OPF1.5 Author of A New History of Documentary Film and President Emerita of the International Documentary Association, Betsy McLane highlights the need for fair use access to historical material and establishes comparisons to classical and jazz composers.

OPF1.5 & 2.0 Dean of the School of Art at Pratt Institute, Brooklyn, for his Free to Love, Jorge Oliver employed fair use to include photos, newspapers and news footage of legislative sessions and music in newscasts.

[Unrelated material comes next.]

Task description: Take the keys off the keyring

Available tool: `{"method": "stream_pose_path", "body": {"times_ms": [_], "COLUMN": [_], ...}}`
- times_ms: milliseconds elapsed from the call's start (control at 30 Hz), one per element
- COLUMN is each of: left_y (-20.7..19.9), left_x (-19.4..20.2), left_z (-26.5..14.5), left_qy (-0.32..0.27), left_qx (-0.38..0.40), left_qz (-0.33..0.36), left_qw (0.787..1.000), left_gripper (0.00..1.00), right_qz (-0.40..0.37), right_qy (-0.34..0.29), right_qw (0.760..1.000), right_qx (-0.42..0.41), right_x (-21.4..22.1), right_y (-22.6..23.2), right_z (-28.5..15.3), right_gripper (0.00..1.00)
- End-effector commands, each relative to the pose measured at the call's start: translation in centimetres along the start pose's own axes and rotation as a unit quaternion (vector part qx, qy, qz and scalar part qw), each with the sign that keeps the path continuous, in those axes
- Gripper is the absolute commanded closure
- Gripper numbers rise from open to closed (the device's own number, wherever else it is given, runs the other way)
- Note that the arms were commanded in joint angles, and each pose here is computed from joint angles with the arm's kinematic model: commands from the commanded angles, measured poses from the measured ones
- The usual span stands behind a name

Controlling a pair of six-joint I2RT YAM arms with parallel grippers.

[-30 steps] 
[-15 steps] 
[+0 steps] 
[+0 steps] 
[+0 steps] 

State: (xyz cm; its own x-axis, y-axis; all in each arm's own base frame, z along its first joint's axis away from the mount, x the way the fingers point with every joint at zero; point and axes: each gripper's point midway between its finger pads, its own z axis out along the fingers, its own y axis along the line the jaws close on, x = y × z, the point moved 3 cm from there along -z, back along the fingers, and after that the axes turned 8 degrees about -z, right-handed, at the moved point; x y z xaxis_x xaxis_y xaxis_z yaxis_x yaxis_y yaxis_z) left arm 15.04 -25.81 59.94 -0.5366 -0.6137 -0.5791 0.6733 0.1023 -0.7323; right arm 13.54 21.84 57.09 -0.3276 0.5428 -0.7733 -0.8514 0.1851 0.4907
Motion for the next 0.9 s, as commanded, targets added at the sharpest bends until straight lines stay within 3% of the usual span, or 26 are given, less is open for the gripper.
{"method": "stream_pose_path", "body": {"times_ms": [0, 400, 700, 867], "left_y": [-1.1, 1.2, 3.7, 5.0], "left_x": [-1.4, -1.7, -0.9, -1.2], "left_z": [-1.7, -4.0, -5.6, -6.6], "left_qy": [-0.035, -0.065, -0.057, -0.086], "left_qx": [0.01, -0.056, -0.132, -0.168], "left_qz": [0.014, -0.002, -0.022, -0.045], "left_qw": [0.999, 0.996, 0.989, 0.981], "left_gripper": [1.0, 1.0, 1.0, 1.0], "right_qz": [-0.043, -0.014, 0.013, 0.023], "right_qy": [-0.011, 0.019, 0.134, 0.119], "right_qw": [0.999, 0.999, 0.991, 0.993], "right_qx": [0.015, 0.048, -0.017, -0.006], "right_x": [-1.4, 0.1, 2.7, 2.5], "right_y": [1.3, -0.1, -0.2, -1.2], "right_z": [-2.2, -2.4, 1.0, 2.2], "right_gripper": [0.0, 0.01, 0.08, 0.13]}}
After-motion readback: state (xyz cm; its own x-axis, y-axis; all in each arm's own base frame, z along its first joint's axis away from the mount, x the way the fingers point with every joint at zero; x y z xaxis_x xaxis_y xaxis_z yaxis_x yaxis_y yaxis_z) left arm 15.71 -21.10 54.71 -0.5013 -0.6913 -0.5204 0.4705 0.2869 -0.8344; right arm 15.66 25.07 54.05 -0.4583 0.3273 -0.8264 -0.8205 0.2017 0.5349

He also addresses the importance of E&O insurance.

OPF2.0 Through clips from Borg, McEnroe and inclusion of behind the scenes footage from 2001: A Space Odyssey in Operation Avalanche, Entertainment Attorney Chris Perez illuminates fair use in relationship to privacy rights in scripted films based on true stories.

OPF1.5 Director/Producer of They Came to Play, Kids with Camera, and Shakespeare High, Film Envoy for the U.S. Department of State’s American Documentary Showcase, Alex Rotaru explains the issue of commercial gain from a transformative work employing fair use. 

OPF1.5 & 2.0 Producer of The New Black, director/producer of Sisters in Cinema, and founder of the Chicago-based nonprofit Sisters in Cinema, Yvonne Welbon demonstrates fair use of radio audio and discusses trademark and architectural copyright. 

OPF1.5 With an Academy Award for Who’s Afraid of Virginia Woolf? and Bound for Glory, ranked by the International Cinematographers Guild as among the ten most influential cinematographers in film history, Haskell Wexler describes fair use of a Coors advertisement in Who Needs Sleep?